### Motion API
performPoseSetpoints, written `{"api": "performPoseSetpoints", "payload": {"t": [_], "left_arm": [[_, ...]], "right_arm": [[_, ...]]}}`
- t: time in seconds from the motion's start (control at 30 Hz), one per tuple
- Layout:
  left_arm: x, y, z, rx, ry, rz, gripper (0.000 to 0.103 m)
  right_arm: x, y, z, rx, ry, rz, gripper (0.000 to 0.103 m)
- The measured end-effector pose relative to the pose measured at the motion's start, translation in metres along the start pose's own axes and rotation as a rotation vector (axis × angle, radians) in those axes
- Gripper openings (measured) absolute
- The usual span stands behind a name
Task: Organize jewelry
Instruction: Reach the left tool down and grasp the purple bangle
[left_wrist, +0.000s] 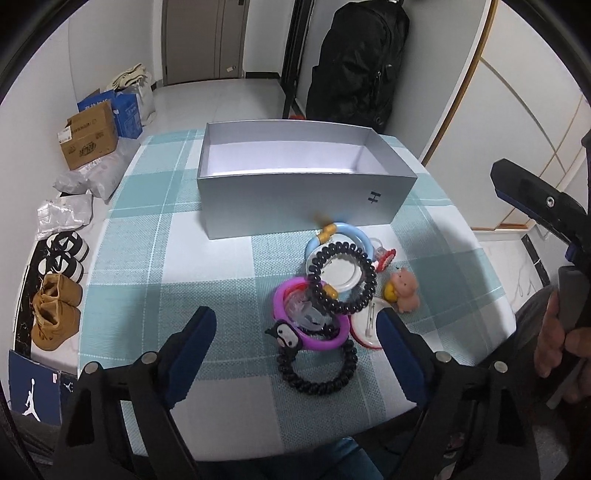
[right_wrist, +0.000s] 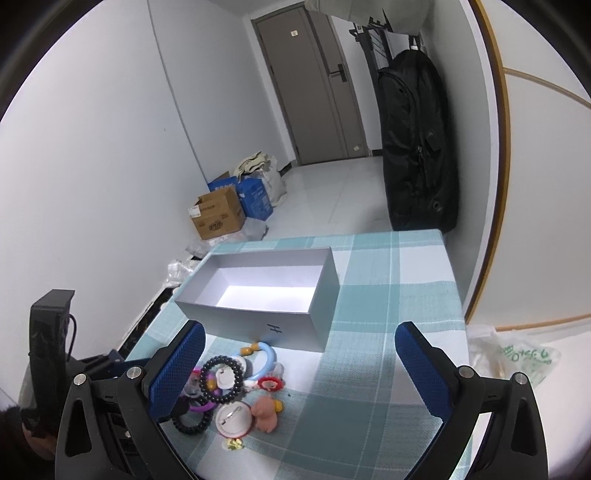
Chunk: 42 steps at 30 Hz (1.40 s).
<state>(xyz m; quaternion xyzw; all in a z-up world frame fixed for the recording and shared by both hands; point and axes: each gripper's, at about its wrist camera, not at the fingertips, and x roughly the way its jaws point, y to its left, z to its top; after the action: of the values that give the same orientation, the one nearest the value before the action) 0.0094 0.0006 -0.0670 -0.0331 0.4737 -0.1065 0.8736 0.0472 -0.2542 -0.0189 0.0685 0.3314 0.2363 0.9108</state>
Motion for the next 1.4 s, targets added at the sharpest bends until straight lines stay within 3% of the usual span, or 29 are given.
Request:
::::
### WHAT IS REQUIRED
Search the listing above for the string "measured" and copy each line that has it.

### ANSWER SECTION
- The measured end-effector pose relative to the pose measured at the motion's start, translation in metres along the start pose's own axes and rotation as a rotation vector (axis × angle, radians) in those axes
- Gripper openings (measured) absolute

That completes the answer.